In this high summer in London, I think about how lucky I am to live near my Street of Dreams.
That street is Carnaby Street and in my 1960s youth, it was a kind of nirvana; a holy of holies of cool.
No matter that I was growing up an African American girl on a quiet suburban street where any loud music was frowned upon. I still dreamed myself into this magic street in faraway London.
Now it would take me about 20 minutes on all fours to reach it, that’s how close I live to it.
The street then was colour and music and escape, a happy space where young women were called “dollie birds”.
I once sat next to Patti Boyd in a box at the opera, and I said to her that I imagined that the whole Beatles thing had meant nothing to her.
She looked at me hard for a second and then said: “Spot on.”
And it was that attitude, that kind of what the French call “élan”, which the street represented to me.
Oxford Street is my high street and I am privileged to know quite a few Gen Zs and to see hundreds more every day. I see what they wear; hear what they listen to.
I get very “auntie” with various anonymous individuals when I see them cross the road with their faces buried in their phones, oblivious to traffic.
I look at what the girls of both genders and no gender are wearing. I’m really impressed with those who would have been “fat-shamed” in my youth of “Twiggy” in excelsis. Now they look like what they are. Or so it appears to me.
As I sit in various “green rooms” waiting to go on various TV shows as a pundit, the generational flow is evident and clear. I don’t think there is a collision between me and Zs.
Even if the equivalent of my generation now would have been quietly gardening, enjoying retirement. Not out in the world. I have a great pair of Doc Martens and wear them with fishnets, and the Z women talk to me about my shoes without blinking an eye. They talk to me about Vera Wang, the fashion designer, and Grace Jones, and marvel at how “young” they look.
Those women, my contemporaries, are not a surprise to me at all.
To me they look exactly their age because that is the way we always were.

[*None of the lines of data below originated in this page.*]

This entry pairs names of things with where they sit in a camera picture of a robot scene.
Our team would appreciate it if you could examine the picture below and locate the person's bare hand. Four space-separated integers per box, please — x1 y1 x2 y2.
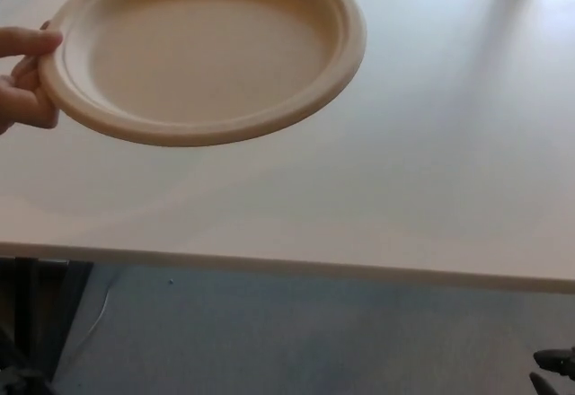
0 19 65 136

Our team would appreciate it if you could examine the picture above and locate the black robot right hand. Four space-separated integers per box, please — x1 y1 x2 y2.
528 347 575 395

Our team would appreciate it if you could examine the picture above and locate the beige paper plate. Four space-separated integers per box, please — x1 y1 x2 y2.
37 0 369 148

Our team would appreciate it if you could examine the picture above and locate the thin white floor cable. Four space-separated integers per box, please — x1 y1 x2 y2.
57 283 113 369

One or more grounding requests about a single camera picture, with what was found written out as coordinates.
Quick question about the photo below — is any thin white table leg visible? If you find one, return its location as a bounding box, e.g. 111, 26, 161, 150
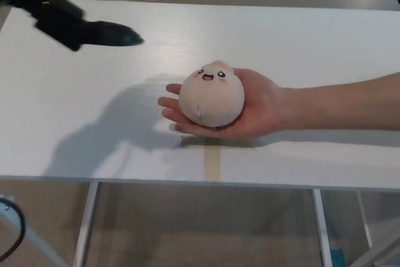
356, 191, 374, 249

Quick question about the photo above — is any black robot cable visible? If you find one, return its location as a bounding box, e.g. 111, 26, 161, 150
0, 197, 26, 260

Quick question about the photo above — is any light blue metal frame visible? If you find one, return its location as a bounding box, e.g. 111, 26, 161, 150
0, 194, 64, 267

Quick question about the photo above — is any teal object on floor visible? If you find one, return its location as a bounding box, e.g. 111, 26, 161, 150
331, 248, 345, 267

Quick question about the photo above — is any beige vertical tape strip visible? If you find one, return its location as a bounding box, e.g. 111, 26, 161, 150
204, 145, 223, 181

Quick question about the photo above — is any person's bare forearm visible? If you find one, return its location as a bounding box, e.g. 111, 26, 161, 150
282, 72, 400, 131

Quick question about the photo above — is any person's bare hand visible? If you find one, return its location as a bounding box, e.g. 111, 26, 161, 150
157, 67, 287, 141

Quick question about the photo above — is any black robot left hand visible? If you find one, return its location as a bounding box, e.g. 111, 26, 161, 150
0, 0, 146, 53

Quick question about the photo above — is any pink dumpling plush toy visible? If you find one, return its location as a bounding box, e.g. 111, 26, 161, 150
179, 59, 246, 128

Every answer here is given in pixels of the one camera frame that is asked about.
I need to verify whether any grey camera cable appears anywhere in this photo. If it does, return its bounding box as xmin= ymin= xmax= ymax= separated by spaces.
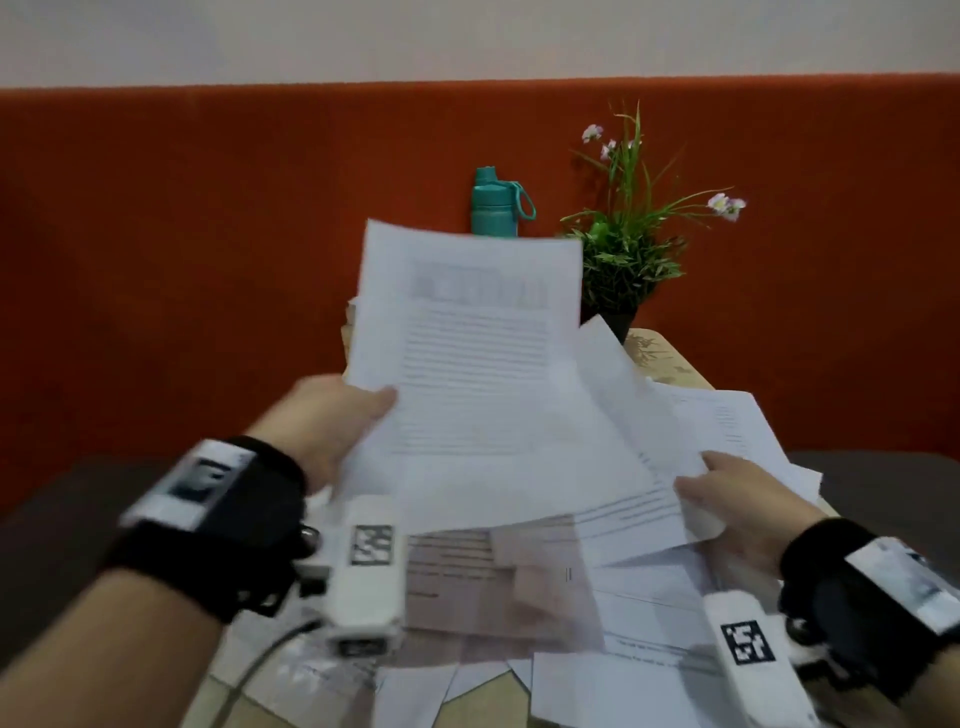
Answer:
xmin=210 ymin=618 xmax=325 ymax=728

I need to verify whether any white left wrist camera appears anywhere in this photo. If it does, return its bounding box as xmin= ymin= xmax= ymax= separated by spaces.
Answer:
xmin=294 ymin=494 xmax=411 ymax=662

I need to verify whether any potted green flowering plant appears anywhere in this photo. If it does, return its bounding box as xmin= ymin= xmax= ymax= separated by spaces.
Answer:
xmin=560 ymin=103 xmax=748 ymax=347

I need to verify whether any pile of scattered papers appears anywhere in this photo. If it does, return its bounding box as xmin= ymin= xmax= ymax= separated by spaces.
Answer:
xmin=210 ymin=296 xmax=826 ymax=728

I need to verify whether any person's right forearm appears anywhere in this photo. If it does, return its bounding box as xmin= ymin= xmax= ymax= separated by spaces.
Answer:
xmin=891 ymin=643 xmax=960 ymax=728

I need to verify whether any black wrist strap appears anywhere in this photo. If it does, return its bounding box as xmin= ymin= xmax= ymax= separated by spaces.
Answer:
xmin=103 ymin=435 xmax=321 ymax=625
xmin=777 ymin=517 xmax=960 ymax=703

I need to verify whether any black left wrist strap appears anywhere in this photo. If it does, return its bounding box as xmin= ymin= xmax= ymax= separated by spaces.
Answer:
xmin=103 ymin=435 xmax=321 ymax=625

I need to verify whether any white lined paper sheet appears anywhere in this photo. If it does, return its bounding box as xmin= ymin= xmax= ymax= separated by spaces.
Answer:
xmin=573 ymin=315 xmax=727 ymax=569

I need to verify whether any printed text paper sheet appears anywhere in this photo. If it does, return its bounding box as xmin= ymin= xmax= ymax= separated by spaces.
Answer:
xmin=334 ymin=219 xmax=658 ymax=536

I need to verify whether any teal water bottle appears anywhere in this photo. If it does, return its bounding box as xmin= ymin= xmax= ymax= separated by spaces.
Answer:
xmin=470 ymin=165 xmax=538 ymax=240

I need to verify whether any person's left forearm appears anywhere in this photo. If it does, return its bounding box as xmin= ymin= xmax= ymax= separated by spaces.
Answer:
xmin=0 ymin=566 xmax=228 ymax=728

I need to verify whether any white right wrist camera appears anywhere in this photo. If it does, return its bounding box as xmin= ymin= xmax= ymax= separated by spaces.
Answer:
xmin=700 ymin=589 xmax=824 ymax=728

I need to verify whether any black right wrist strap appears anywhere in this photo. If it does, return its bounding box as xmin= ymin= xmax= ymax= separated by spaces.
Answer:
xmin=777 ymin=517 xmax=960 ymax=703

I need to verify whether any person's right hand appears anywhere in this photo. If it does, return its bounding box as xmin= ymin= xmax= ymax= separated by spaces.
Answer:
xmin=674 ymin=450 xmax=831 ymax=579

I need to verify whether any orange sofa backrest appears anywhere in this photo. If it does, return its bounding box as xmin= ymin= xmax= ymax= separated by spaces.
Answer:
xmin=0 ymin=72 xmax=960 ymax=519

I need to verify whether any person's left hand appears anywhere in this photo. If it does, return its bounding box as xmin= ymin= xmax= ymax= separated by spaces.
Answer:
xmin=247 ymin=374 xmax=399 ymax=497

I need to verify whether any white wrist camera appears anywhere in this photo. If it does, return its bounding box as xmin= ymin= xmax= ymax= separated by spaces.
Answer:
xmin=700 ymin=589 xmax=824 ymax=728
xmin=294 ymin=494 xmax=411 ymax=662

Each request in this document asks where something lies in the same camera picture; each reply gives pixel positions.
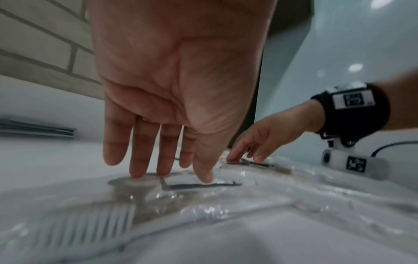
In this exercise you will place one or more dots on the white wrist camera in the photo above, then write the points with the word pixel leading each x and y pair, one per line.
pixel 356 161

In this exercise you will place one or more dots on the person's right hand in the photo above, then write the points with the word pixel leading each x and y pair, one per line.
pixel 280 129

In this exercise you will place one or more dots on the person's left hand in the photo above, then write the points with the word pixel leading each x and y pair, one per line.
pixel 169 64

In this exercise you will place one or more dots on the grey flat stack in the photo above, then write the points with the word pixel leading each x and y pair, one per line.
pixel 36 129

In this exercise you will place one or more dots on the clear plastic bag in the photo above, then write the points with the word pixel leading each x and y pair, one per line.
pixel 248 203

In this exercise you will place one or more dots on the person's right forearm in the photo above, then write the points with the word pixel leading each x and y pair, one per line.
pixel 400 100

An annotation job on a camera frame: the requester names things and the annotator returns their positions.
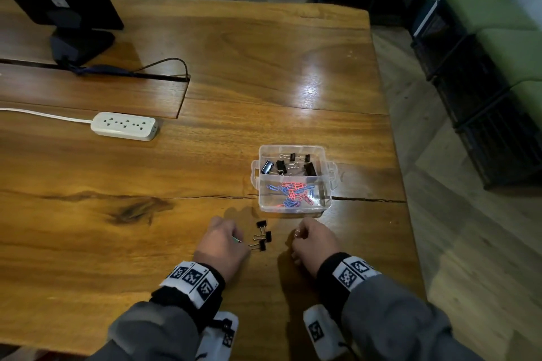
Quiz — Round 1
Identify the person's left forearm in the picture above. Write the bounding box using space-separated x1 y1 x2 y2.
87 263 226 361

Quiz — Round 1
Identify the pile of coloured paper clips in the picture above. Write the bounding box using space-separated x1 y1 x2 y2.
266 181 316 208

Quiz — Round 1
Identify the person's right forearm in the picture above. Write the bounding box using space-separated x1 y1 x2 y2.
315 252 484 361

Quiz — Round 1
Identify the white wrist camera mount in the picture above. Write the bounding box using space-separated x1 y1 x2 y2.
302 305 349 361
195 311 239 361

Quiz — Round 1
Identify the person's right hand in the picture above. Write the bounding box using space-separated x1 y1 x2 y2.
290 217 341 278

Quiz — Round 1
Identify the person's left hand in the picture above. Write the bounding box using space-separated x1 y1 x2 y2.
193 216 251 283

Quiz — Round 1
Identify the white power cable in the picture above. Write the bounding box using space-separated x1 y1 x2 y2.
0 107 93 125

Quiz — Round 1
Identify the white power strip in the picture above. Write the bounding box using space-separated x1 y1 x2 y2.
91 111 159 142

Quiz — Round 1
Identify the white marker wrist band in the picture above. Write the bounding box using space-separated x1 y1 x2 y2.
159 261 219 310
332 256 382 292

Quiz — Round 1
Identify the black cable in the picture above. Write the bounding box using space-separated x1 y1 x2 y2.
68 58 190 80

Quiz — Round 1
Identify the clear plastic storage box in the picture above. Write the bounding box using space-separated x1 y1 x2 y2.
251 144 338 218

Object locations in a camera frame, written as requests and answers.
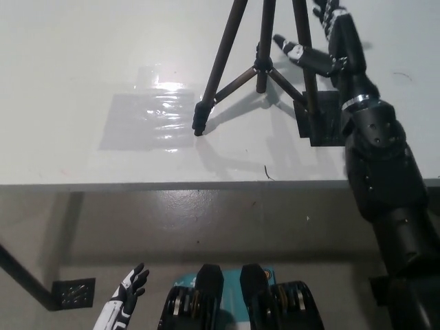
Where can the black tape patch on table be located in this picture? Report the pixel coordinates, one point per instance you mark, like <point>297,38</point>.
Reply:
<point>326,117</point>

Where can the bronze and black camera tripod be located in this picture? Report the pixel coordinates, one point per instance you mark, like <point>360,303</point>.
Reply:
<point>266,34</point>

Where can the clear tape patch on table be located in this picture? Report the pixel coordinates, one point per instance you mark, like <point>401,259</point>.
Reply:
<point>137,120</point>

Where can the thin curved dark thread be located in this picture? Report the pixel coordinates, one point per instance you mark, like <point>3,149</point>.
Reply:
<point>404,76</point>

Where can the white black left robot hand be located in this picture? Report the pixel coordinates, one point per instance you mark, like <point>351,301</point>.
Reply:
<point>129,292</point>

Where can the black metal table leg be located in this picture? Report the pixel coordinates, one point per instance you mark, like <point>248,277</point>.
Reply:
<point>24,275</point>

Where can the small dark twig scrap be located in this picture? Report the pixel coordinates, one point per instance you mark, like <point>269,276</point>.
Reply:
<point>269,174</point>

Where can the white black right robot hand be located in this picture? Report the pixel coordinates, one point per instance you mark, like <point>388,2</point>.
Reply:
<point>347,51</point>

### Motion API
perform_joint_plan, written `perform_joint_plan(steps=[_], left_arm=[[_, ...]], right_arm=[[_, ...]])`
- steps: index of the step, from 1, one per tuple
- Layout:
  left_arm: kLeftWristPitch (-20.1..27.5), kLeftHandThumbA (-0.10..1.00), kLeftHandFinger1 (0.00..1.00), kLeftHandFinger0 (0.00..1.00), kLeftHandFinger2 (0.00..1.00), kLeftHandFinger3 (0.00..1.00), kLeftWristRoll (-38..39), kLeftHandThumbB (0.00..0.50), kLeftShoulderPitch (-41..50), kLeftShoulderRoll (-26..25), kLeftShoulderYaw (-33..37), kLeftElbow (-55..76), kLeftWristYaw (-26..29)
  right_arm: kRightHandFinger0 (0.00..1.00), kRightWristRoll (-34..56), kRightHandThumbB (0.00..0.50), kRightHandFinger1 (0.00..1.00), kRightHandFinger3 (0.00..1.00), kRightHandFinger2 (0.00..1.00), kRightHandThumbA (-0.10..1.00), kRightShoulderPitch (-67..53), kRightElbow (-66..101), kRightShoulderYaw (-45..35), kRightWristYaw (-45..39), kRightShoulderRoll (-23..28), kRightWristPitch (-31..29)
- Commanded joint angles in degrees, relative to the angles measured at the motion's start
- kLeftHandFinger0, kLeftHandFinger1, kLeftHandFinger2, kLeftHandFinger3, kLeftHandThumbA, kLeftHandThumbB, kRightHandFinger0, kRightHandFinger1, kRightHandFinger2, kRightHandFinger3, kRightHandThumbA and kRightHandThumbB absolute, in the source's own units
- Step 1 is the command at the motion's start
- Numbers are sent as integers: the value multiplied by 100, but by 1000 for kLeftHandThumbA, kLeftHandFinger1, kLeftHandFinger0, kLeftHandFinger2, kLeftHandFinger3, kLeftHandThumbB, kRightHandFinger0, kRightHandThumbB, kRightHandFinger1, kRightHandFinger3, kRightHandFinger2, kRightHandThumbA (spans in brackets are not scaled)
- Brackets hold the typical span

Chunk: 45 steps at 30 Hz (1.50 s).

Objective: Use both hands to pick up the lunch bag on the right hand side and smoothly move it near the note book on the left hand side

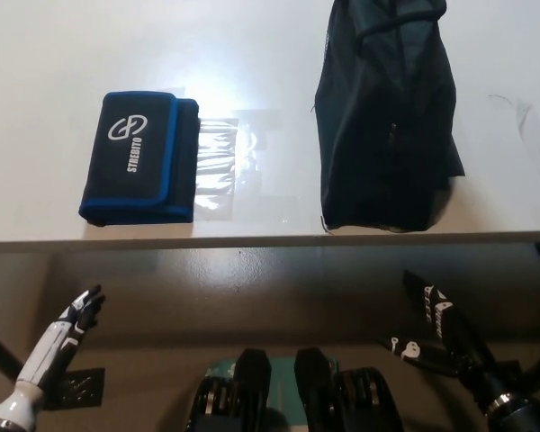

But when I woke up recently to the news of the assassination of former Japanese prime minister Shinzo Abe, I thought about the world that these Zs are growing up in.
In the ’60s, when I was their age, I was afraid to take a plane because a bomb might be planted on it.
A guy we all looked up to in high school had been drafted to Viet Nam and there he had stepped on a landmine, and he was the first person in my age group who had ever died. That war was teatime TV every night except Sundays.
I had been one of the protesters outside of the Hilton Hotel in Chicago in ’68, protesting the Democratic Party’s convention because our guy – Senator Eugene McCarthy, the Bernie Sanders of the time – was not going to be nominated.
A man I knew slightly and who was my age, my brother’s close friend, Fred Hampton, leader of the Chicago Black Panther Party, was murdered in his sleep by the police. President Kennedy had been assassinated years earlier live on TV at lunchtime. Dr King was murdered on a gentle April evening; I lived through worrying whether Nixon had files on all of us. There was the Recession in which the major cities looked like bomb sites.
But I think that now is different.
I was born during what has been called the cold war, I grew up in all of that. But I never had to have a drill in my kindergarten to protect me against a shooter coming into school. I never had a sense of living in continuous, constant war and violence.
Even in a time of war.
But if you were born in 1997 and after, you know. You are that cohort called “Generation Z”. We baby boomers and millennials are the two largest cohorts in the US.
We boomers allegedly have all the money. The millennials allegedly have all the rage.
But I don’t think that we know anything yet about Generation Z. Not really.
Not enough yet about the world they face and could face. This world of constant war; of environmental calamity.
I certainly was not into Kate Bush in the 1980s.
I lived on the Lower East Side of New York: “Loisaida”, where the music was a lot of Prince singing about what he called affectionately the “thangs” who queued up outside the gay men’s clubs in order to get to the basement where women could not go.
Life was eating at Ukrainian restaurants after the clubs closed and watching the junkies score in the nearby park and we certainly did not think of running up any hill.
But now Bush’s song is a hit all over again with these Zoomers and I listen to the lyrics and there is something that I am learning. And also something that I know:
“And if I only could,
I’d make a deal with God,
And I’d get him to swap our places,
Be running up that road,
Be running up that hill.”
I have friends who work in shops around where I live and they have advanced degrees and big plans and they tell me about them as they bag my stuff. That’s how TopShop was for me before it shut down during the pandemic, full of Gen Zs working and studying and figuring out the world.
I know Highland Park, Illinois, where the latest mass shooting in the US took place recently.
If you grew up where I did in Chicago, 25 miles south along the shore of Lake Michigan, your first reaction to what happened there would have been: “Highland Park!”
It is all-American in that It’s a Wonderful Life kind of way.
And I think of the Zoomers there, some no more than nine, running from the bullets, some even seeing how an assault rifle blows a body to pieces.
Soon, they’ll go to school, and do their “stay safe” drills; and then their school work, and go home.
We are all now “Running Up That Hill”.
And I have an obligation to the youngest of us doing that.